Likelihood of approval
15.3% vs 15.3% industry baseline
If approved by FDA: likely 2031–2034
Steps remaining: Phase 3 → NDA/BLA submission
Confidence: Medium
Why this estimate
  • Baseline phase 2 → approval rate +15.3pp
    Industry-wide phase 2 drugs reach approval ~15.3% of the time (BIO/Informa 2023 industry benchmark across all therapeutic areas).
Predicted approval windows by jurisdiction (conditional on FDA approval)
Regulator Country Likely year Lag vs FDA
FDA US 2031–2034
EMA EU 2032–2035 +0.7 yr
MHRA GB 2032–2035 +0.7 yr
Health Canada CA 2032–2036 +0.9 yr
TGA AU 2032–2036 +1.2 yr
PMDA JP 2032–2036 +1.5 yr
NMPA CN 2033–2037 +2.3 yr
MFDS KR 2032–2036 +1.4 yr
CDSCO IN 2032–2037 +1.8 yr
ANVISA BR 2033–2037 +2.3 yr

Hover any row for the lag rationale. Lag estimates are reduced when the drug has FDA Breakthrough or EMA PRIME designation (sponsors file globally in parallel).

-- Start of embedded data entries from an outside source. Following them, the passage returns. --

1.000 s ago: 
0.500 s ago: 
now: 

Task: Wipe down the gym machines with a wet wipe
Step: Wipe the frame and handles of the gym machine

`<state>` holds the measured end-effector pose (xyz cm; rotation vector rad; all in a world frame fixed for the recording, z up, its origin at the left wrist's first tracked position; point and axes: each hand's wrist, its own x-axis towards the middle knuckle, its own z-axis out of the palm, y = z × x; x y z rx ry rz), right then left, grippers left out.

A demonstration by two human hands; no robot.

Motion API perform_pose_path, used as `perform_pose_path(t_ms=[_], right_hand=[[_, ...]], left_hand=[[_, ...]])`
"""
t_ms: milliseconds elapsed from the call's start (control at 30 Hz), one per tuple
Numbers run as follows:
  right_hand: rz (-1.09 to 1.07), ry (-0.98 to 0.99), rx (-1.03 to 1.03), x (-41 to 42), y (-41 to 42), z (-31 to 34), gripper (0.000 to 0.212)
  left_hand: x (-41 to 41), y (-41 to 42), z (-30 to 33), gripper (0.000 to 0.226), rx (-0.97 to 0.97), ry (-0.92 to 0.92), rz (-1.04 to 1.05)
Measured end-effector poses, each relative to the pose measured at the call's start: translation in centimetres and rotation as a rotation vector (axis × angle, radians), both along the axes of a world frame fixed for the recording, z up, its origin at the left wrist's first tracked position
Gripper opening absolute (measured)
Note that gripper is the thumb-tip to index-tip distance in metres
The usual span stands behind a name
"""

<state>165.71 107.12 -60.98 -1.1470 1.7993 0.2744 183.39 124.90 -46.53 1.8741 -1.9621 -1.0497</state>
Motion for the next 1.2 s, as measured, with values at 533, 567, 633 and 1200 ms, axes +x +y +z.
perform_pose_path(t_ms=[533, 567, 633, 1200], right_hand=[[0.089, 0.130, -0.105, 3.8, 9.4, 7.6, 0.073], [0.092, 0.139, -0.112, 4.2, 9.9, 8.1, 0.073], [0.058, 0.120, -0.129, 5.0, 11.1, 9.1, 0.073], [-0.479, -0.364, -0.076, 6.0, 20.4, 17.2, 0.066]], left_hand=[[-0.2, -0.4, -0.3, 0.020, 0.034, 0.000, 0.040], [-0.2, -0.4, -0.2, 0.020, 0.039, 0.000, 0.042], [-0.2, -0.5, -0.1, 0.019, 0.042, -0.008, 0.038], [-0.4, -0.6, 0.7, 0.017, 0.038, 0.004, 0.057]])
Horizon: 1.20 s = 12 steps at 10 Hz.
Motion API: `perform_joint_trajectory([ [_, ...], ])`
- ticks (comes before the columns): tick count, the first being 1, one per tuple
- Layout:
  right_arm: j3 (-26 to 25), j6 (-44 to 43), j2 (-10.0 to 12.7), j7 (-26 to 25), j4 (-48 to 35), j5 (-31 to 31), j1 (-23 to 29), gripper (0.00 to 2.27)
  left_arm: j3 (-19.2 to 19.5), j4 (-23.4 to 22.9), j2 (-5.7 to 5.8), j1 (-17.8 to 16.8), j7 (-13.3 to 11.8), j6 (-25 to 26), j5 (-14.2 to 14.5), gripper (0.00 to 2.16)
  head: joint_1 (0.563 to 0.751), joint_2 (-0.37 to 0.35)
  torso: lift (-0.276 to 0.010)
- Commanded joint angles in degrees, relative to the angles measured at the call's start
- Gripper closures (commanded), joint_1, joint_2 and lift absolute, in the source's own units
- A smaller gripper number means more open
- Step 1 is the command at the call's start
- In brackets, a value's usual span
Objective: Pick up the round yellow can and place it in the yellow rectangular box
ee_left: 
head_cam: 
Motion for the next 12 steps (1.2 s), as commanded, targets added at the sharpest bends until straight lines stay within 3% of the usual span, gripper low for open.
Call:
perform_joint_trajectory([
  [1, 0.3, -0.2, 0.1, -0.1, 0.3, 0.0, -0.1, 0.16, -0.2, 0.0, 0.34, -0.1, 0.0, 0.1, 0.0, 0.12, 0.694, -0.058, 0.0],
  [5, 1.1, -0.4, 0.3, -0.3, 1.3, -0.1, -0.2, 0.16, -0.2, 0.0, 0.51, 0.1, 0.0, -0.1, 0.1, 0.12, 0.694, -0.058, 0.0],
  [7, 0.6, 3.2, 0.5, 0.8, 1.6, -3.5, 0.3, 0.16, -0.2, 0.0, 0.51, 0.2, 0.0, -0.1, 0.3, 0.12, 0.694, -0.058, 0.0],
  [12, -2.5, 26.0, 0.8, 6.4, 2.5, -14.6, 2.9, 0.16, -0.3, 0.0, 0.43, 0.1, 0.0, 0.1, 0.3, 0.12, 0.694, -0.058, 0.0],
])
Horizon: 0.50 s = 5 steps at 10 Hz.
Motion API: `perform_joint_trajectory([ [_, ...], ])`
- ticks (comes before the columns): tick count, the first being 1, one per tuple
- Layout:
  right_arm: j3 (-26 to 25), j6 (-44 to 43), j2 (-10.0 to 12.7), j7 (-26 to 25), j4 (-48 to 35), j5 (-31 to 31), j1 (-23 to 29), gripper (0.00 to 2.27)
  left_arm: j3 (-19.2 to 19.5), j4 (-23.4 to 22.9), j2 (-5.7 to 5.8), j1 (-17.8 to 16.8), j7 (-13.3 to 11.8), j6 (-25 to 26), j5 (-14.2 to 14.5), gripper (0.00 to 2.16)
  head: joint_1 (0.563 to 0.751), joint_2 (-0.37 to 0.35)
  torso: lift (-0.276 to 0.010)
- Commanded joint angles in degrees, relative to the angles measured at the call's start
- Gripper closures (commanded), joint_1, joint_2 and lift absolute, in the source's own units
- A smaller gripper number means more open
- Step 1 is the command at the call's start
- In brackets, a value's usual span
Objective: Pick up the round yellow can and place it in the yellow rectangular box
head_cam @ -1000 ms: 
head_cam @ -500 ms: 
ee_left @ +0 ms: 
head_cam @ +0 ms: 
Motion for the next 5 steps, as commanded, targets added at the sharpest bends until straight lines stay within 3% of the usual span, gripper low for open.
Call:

Estimate based on the BIO/Informa industry phase transition rates plus per-drug modifiers for therapeutic area, sponsor type, FDA designations, mechanism, and trial design. Per-jurisdiction lags from Tufts CSDD international approval studies. Not investment, clinical or regulatory advice. Methodology: /methodology#likelihood.

At a glance

Generic nameMETAHEXAMIDE
Drug classmetahexamide
ModalitySmall molecule
Therapeutic areaDermatology
PhasePhase 2

Mechanism of action

Think of melanin like the paint that colors your skin. Tyrosinase is the brush that helps spread the paint. Melanex blocks the brush, so less paint is applied, resulting in lighter skin color. This can help reduce the appearance of Chloasma and skin discoloration.

Approved indications

Common side effects

No common side effects on file.

Key clinical trials

Primary sources

Every claim on this page is sourced from regulatory or scientific primary sources. See our editorial policy for full methodology.

SourceUsed for
ClinicalTrials.govTrial enrolment, design, endpoints, results

Competitive intelligence

For the full competitive landscape — auto-detected comparators, recent regulatory actions across the set, upcoming PDUFA, patent timeline, sponsor landscape:

Frequently asked questions about Melanex

What is Melanex?

Melanex (METAHEXAMIDE) is a metahexamide drug, indicated for Chloasma, Discoloration of skin.

How does Melanex work?

Melanex works by inhibiting the enzyme tyrosinase, which is involved in the production of melanin, the pigment responsible for skin color.

What is Melanex used for?

Melanex is indicated for Chloasma, Discoloration of skin.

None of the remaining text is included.